Task directions: Repeat the listing that follows exactly, please.

■ ■ ■ ■ ■ ■ ■

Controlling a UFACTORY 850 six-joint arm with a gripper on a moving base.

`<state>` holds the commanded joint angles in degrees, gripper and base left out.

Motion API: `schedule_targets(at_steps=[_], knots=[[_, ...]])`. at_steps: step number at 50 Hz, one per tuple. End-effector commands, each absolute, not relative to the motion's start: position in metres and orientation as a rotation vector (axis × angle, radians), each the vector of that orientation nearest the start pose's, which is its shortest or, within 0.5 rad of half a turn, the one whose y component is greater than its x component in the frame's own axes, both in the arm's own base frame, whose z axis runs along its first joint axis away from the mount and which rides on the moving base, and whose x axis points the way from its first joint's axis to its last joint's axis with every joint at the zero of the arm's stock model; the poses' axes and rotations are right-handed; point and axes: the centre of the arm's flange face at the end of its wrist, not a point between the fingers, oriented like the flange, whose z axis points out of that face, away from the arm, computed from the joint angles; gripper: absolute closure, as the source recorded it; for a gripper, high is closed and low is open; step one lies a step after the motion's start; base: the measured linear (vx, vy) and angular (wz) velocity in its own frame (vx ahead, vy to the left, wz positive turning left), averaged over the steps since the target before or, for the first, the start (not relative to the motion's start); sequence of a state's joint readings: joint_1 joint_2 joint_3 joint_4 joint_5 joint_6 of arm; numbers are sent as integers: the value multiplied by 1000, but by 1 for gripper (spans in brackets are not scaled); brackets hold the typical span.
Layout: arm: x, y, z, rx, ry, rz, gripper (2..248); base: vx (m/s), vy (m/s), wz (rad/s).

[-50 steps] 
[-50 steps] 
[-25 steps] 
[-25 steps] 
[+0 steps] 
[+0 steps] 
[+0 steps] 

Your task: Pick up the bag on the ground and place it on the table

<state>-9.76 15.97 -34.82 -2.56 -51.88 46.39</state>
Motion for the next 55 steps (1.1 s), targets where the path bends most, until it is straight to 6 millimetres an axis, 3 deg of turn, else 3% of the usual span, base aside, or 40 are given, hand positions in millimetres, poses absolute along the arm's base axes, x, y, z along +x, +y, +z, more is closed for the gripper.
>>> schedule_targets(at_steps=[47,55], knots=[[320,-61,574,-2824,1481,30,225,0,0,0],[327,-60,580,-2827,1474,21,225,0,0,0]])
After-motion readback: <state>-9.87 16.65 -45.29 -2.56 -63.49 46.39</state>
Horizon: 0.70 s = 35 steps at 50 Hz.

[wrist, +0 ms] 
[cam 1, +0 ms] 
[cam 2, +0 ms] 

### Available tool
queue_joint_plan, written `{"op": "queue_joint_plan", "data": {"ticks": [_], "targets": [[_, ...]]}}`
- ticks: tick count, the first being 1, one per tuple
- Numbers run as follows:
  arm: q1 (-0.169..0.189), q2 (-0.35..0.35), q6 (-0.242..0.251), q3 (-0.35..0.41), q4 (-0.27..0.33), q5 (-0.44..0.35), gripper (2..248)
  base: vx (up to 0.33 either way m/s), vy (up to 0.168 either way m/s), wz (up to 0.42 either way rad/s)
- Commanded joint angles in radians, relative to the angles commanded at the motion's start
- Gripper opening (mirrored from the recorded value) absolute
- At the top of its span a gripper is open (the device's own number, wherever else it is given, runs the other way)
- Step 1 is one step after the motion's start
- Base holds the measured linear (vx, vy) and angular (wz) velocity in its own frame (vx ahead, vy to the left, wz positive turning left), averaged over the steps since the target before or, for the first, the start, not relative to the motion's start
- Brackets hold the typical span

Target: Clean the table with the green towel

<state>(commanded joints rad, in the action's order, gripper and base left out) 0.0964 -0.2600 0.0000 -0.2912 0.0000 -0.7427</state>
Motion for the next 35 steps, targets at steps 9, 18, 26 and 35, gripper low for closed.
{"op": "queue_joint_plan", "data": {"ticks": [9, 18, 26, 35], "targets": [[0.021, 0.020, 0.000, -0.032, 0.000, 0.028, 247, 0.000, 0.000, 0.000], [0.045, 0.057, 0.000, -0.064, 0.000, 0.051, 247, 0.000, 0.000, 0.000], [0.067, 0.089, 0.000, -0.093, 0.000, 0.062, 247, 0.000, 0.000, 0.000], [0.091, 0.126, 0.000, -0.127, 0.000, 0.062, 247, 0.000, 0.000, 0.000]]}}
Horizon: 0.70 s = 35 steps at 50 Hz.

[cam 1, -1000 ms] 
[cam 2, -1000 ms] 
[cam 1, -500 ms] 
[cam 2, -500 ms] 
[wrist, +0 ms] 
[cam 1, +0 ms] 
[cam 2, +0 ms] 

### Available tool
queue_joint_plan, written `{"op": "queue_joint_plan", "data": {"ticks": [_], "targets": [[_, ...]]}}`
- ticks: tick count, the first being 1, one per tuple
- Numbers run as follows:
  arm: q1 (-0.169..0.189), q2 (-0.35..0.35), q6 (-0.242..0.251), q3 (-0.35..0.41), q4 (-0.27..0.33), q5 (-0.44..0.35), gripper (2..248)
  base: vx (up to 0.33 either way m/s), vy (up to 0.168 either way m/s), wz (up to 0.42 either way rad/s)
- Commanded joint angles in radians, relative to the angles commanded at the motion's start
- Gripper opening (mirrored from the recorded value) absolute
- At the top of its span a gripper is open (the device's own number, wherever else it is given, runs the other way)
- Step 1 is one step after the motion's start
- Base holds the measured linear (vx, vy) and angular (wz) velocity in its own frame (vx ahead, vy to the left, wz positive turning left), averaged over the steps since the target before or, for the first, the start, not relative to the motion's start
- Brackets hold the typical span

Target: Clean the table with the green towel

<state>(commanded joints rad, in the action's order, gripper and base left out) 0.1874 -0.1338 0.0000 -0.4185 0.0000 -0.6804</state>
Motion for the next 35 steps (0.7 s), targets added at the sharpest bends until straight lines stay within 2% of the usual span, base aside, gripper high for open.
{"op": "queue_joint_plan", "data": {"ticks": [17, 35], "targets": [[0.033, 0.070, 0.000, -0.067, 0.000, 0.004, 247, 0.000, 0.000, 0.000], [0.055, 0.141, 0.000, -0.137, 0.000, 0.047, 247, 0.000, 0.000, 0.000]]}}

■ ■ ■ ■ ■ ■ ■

Response area:
Controlling a UFACTORY 850 six-joint arm with a gripper on a moving base.

`<state>` holds the commanded joint angles in degrees, gripper and base left out.

Motion API: `schedule_targets(at_steps=[_], knots=[[_, ...]])`. at_steps: step number at 50 Hz, one per tuple. End-effector commands, each absolute, not relative to the motion's start: position in metres and orientation as a rotation vector (axis × angle, radians), each the vector of that orientation nearest the start pose's, which is its shortest or, within 0.5 rad of half a turn, the one whose y component is greater than its x component in the frame's own axes, both in the arm's own base frame, whose z axis runs along its first joint axis away from the mount and which rides on the moving base, and whose x axis points the way from its first joint's axis to its last joint's axis with every joint at the zero of the arm's stock model; the poses' axes and rotations are right-handed; point and axes: the centre of the arm's flange face at the end of its wrist, not a point between the fingers, oriented like the flange, whose z axis points out of that face, away from the arm, computed from the joint angles; gripper: absolute closure, as the source recorded it; for a gripper, high is closed and low is open; step one lies a step after the motion's start; base: the measured linear (vx, vy) and angular (wz) velocity in its own frame (vx ahead, vy to the left, wz positive turning left), averaged over the steps since the target before or, for the first, the start (not relative to the motion's start); sequence of a state's joint readings: joint_1 joint_2 joint_3 joint_4 joint_5 joint_6 of arm; numbers are sent as integers: the value multiplied by 1000, but by 1 for gripper (spans in brackets are not scaled); brackets hold the typical span.
Layout: arm: x, y, z, rx, ry, rz, gripper (2..248); base: vx (m/s), vy (m/s), wz (rad/s).

[-50 steps] 
[-50 steps] 
[-25 steps] 
[-25 steps] 
[+0 steps] 
[+0 steps] 
[+0 steps] 

Your task: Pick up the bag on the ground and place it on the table

<state>-9.76 15.97 -34.82 -2.56 -51.88 46.39</state>
Motion for the next 55 steps (1.1 s), targets where the path bends most, until it is straight to 6 millimetres an axis, 3 deg of turn, else 3% of the usual span, base aside, or 40 are given, hand positions in millimetres, poses absolute along the arm's base axes, x, y, z along +x, +y, +z, more is closed for the gripper.
>>> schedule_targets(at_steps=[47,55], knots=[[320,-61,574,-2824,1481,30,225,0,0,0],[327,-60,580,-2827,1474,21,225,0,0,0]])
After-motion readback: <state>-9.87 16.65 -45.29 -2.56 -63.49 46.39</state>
Horizon: 0.70 s = 35 steps at 50 Hz.

[wrist, +0 ms] 
[cam 1, +0 ms] 
[cam 2, +0 ms] 

### Available tool
queue_joint_plan, written `{"op": "queue_joint_plan", "data": {"ticks": [_], "targets": [[_, ...]]}}`
- ticks: tick count, the first being 1, one per tuple
- Numbers run as follows:
  arm: q1 (-0.169..0.189), q2 (-0.35..0.35), q6 (-0.242..0.251), q3 (-0.35..0.41), q4 (-0.27..0.33), q5 (-0.44..0.35), gripper (2..248)
  base: vx (up to 0.33 either way m/s), vy (up to 0.168 either way m/s), wz (up to 0.42 either way rad/s)
- Commanded joint angles in radians, relative to the angles commanded at the motion's start
- Gripper opening (mirrored from the recorded value) absolute
- At the top of its span a gripper is open (the device's own number, wherever else it is given, runs the other way)
- Step 1 is one step after the motion's start
- Base holds the measured linear (vx, vy) and angular (wz) velocity in its own frame (vx ahead, vy to the left, wz positive turning left), averaged over the steps since the target before or, for the first, the start, not relative to the motion's start
- Brackets hold the typical span

Target: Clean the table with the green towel

<state>(commanded joints rad, in the action's order, gripper and base left out) 0.0964 -0.2600 0.0000 -0.2912 0.0000 -0.7427</state>
Motion for the next 35 steps, targets at steps 9, 18, 26 and 35, gripper low for closed.
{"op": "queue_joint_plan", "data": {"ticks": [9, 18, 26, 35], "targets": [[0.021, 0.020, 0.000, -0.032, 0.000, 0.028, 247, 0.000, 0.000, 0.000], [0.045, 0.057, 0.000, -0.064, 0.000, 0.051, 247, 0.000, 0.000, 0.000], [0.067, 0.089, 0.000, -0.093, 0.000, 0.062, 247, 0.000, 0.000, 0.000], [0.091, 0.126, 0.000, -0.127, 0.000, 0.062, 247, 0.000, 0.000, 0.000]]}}
Horizon: 0.70 s = 35 steps at 50 Hz.

[cam 1, -1000 ms] 
[cam 2, -1000 ms] 
[cam 1, -500 ms] 
[cam 2, -500 ms] 
[wrist, +0 ms] 
[cam 1, +0 ms] 
[cam 2, +0 ms] 

### Available tool
queue_joint_plan, written `{"op": "queue_joint_plan", "data": {"ticks": [_], "targets": [[_, ...]]}}`
- ticks: tick count, the first being 1, one per tuple
- Numbers run as follows:
  arm: q1 (-0.169..0.189), q2 (-0.35..0.35), q6 (-0.242..0.251), q3 (-0.35..0.41), q4 (-0.27..0.33), q5 (-0.44..0.35), gripper (2..248)
  base: vx (up to 0.33 either way m/s), vy (up to 0.168 either way m/s), wz (up to 0.42 either way rad/s)
- Commanded joint angles in radians, relative to the angles commanded at the motion's start
- Gripper opening (mirrored from the recorded value) absolute
- At the top of its span a gripper is open (the device's own number, wherever else it is given, runs the other way)
- Step 1 is one step after the motion's start
- Base holds the measured linear (vx, vy) and angular (wz) velocity in its own frame (vx ahead, vy to the left, wz positive turning left), averaged over the steps since the target before or, for the first, the start, not relative to the motion's start
- Brackets hold the typical span

Target: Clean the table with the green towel

<state>(commanded joints rad, in the action's order, gripper and base left out) 0.1874 -0.1338 0.0000 -0.4185 0.0000 -0.6804</state>
Motion for the next 35 steps (0.7 s), targets added at the sharpest bends until straight lines stay within 2% of the usual span, base aside, gripper high for open.
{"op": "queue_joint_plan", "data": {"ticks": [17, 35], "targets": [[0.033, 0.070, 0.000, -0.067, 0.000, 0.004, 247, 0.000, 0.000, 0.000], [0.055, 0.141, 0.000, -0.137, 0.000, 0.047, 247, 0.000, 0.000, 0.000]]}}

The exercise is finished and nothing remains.